Revenger by Alistair Reynolds
Reynolds is prolific and consistently produces interesting science fiction in a classic vein—starships, aliens, jaw dropping technical wonders. Revenger is no exception.
The story follows young Arafura Ness who runs away from home on several treasure hunting starships. It’s very dangerous, stuff happens, people get hurt and killed, they finds some amazing swag, Fura grows up pretty fast.
Reynolds has laid out a wondrous far future, when humans have been around so long that they have died out and started over many times. Fura lives in the thirteenth occupation, and there are twelve known historic periods and as many blank periods, dating back millions of years.
She lives in our future solar system, transformed by humans (probably). The planets and bodies have been broken up and replaced with a clout of thousands and thousands of habitats. Humans are spread throughout, traveling via solar sailing ships.
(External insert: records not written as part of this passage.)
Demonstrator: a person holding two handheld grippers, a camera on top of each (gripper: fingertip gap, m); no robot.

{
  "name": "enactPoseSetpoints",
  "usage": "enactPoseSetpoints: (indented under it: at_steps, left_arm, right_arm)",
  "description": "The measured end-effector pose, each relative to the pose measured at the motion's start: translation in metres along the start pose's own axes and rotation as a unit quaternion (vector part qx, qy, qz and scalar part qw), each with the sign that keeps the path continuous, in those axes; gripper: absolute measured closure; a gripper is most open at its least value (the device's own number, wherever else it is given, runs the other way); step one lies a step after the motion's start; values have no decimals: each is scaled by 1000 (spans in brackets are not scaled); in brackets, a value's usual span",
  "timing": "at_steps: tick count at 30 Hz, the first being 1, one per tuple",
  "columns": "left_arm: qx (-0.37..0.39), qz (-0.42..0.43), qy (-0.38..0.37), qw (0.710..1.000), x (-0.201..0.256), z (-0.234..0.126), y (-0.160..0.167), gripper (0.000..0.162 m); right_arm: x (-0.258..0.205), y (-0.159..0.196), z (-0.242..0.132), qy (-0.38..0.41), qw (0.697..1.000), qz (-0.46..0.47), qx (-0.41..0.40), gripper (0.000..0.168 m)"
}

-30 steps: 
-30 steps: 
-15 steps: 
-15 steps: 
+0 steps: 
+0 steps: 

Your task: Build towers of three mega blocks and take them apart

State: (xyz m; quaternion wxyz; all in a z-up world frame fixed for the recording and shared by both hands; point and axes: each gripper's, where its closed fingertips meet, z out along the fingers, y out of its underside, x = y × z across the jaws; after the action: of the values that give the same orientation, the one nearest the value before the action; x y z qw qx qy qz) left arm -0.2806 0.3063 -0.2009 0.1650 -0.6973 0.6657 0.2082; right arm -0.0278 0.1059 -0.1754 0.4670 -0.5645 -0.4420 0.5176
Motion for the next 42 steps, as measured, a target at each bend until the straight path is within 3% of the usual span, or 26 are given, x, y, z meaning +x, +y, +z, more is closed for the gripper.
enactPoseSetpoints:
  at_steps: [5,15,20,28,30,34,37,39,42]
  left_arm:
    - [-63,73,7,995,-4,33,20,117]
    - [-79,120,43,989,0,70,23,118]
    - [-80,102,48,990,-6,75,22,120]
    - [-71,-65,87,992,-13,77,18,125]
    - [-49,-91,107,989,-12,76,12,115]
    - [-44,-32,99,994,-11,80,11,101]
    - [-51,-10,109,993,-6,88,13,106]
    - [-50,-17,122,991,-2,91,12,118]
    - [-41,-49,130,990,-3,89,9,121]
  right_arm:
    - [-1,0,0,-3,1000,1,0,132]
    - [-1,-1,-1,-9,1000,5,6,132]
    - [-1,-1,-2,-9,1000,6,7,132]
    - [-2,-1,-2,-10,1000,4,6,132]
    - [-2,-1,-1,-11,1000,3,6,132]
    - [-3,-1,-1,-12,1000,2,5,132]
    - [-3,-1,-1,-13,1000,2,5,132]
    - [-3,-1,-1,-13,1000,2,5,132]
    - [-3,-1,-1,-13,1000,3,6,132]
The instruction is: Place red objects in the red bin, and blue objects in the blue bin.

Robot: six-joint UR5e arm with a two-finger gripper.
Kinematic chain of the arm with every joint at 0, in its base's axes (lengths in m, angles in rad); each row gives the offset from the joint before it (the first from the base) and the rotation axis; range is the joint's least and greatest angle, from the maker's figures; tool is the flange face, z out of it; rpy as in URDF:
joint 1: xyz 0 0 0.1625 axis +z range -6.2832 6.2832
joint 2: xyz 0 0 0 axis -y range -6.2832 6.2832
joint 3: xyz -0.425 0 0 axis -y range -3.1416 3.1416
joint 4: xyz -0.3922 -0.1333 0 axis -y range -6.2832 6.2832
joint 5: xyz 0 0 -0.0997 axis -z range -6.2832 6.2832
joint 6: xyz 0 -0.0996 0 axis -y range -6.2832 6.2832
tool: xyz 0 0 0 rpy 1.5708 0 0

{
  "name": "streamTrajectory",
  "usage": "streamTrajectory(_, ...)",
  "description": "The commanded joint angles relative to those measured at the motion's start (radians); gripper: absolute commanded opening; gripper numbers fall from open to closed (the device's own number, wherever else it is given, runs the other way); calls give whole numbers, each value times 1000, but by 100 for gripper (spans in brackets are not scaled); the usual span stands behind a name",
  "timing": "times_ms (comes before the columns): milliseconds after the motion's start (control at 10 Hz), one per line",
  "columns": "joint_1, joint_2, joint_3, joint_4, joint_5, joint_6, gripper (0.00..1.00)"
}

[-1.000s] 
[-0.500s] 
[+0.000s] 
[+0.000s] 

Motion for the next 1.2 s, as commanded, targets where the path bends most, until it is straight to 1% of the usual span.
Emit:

The story teems with wonders, most of which the contemporary people don’t really understand. For that matter, there are many things that are lost in the mists of time and ignorance, and the possibility of conspiracies and sneaky alien manipulations.
Over the vast and no longer known span of history, there have been many human empires and alien visitors. They have left behind not only the occupied (actually, reoccupied) habitats, but also many worlds sealed by impenetrable screens that preserve their contents.. The screens open now and then, and the values there can be cracked to find whatever treasures have been buried there. Treasure hunting is risky, and there are pirates and other hazards, but the payoff can be huge if you survive.
Arafura learns the hard way about the perils of starfaring and treasure hunting.
I haven’t read all that much of prolific Reynolds, but this is surely just the kind of story I’d expect.
I was a little surprised about some confusing sections that seem to suffer from poor editing. (For example, there was some sort of financial flash crash that was never mentioned, and then everyone was talking about it afterwards—quite baffling. Was that deliberate or just a goof?)
Still, this is a good yarn, with lots of wonders to ponder and try to figure out. We want Arafura and her friends to be OK, which keeps us reading. Things are far from settled at the end, so there is plenty of room for a sequel.
- Alistair Reynolds, Revenger, New York, Orbit, 2016.